Doctor of Philosophy (PhD)
Long Short Term Memory cells are a type of recurrent neural network that perform well when predicting sequence data. This works presents four approaches to modeling audio data. The models are trained to predict either raw audio samples or magnitude spectrum windows based on prior input audio. In a process called sampling, the models can then be employed to generate new audio using what they learned about the data they were trained on.
Four methods for sampling are presented. The first has the model predict a vector for each vector in the input. The second has the model predict one magnitude spectrum window for each magnitude spectrum window in the input. The third has the model predict a single audio sample for each input vector. The fourth has the model predict a single sample for the entire input matrix.

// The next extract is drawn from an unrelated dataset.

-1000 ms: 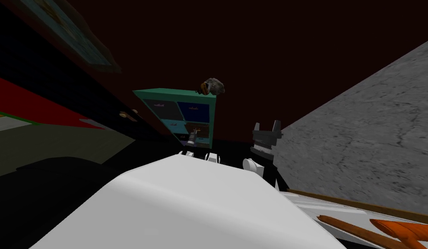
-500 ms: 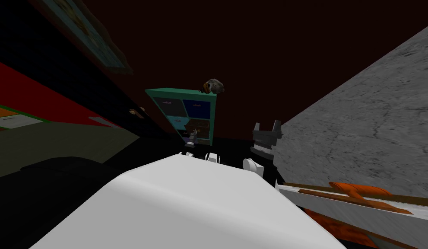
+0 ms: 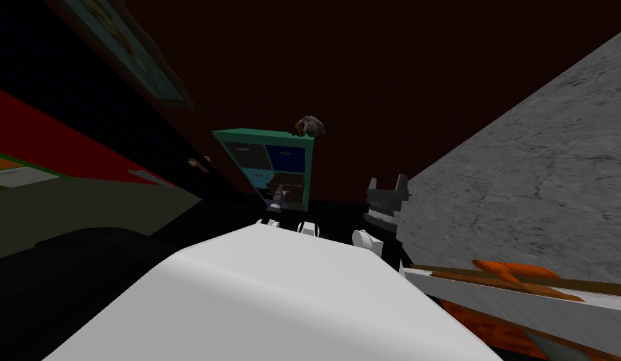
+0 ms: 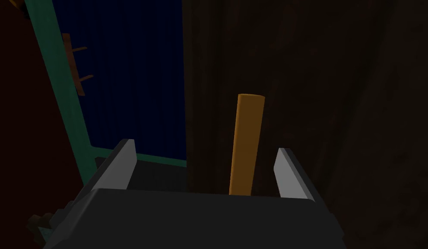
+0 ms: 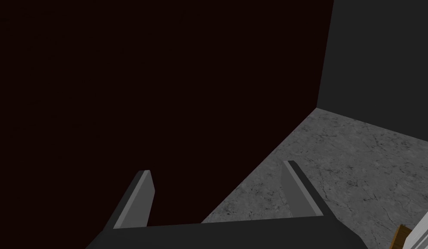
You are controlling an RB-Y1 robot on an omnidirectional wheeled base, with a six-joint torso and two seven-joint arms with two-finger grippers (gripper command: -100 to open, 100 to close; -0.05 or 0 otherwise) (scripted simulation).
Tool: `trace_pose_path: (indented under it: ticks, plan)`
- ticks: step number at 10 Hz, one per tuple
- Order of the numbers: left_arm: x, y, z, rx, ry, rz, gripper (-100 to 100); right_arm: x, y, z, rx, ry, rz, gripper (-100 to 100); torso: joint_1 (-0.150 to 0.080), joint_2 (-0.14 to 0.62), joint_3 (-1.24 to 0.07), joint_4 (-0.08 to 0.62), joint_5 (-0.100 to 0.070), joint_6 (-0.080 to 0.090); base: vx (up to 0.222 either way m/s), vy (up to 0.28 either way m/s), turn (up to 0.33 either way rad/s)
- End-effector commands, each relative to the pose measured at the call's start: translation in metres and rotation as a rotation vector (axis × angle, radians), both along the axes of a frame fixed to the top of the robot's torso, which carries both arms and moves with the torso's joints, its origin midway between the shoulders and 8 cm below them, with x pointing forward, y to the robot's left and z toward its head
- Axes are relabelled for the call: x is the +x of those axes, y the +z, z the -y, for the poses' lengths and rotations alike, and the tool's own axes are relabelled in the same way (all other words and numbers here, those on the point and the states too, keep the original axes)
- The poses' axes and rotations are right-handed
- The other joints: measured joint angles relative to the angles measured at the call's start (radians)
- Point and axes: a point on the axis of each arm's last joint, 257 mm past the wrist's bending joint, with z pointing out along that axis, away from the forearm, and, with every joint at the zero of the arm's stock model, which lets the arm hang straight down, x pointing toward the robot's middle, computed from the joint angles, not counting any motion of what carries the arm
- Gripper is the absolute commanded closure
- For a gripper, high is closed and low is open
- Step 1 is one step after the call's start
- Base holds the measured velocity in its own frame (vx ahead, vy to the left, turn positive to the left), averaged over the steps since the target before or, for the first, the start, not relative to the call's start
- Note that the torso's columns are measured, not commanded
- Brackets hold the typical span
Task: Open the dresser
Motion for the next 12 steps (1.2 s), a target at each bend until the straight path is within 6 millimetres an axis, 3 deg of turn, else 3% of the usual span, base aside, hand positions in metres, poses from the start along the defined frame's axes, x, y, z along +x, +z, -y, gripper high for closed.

The end result is a method by which novel audio can be generated. This method differs from other synthesis techniques in that the content of the generated audio is not easily foreseeable. The various approaches to sampling afford different levels of control over the output. The biggest drawback to creating audio using this method is that the process is often too slow to run in real time.
Finally two applications are presented that allow the user to easily create and launch jobs. Four musical compositions are presented that use the sounds created using predictions from the models. The process for generating the source materials for each piece and the manipulations that were made to them after they were generated are also described.
Pfalz, Andrew, "Generating Audio Using Recurrent Neural Networks" (2018). LSU Doctoral Dissertations. 4601.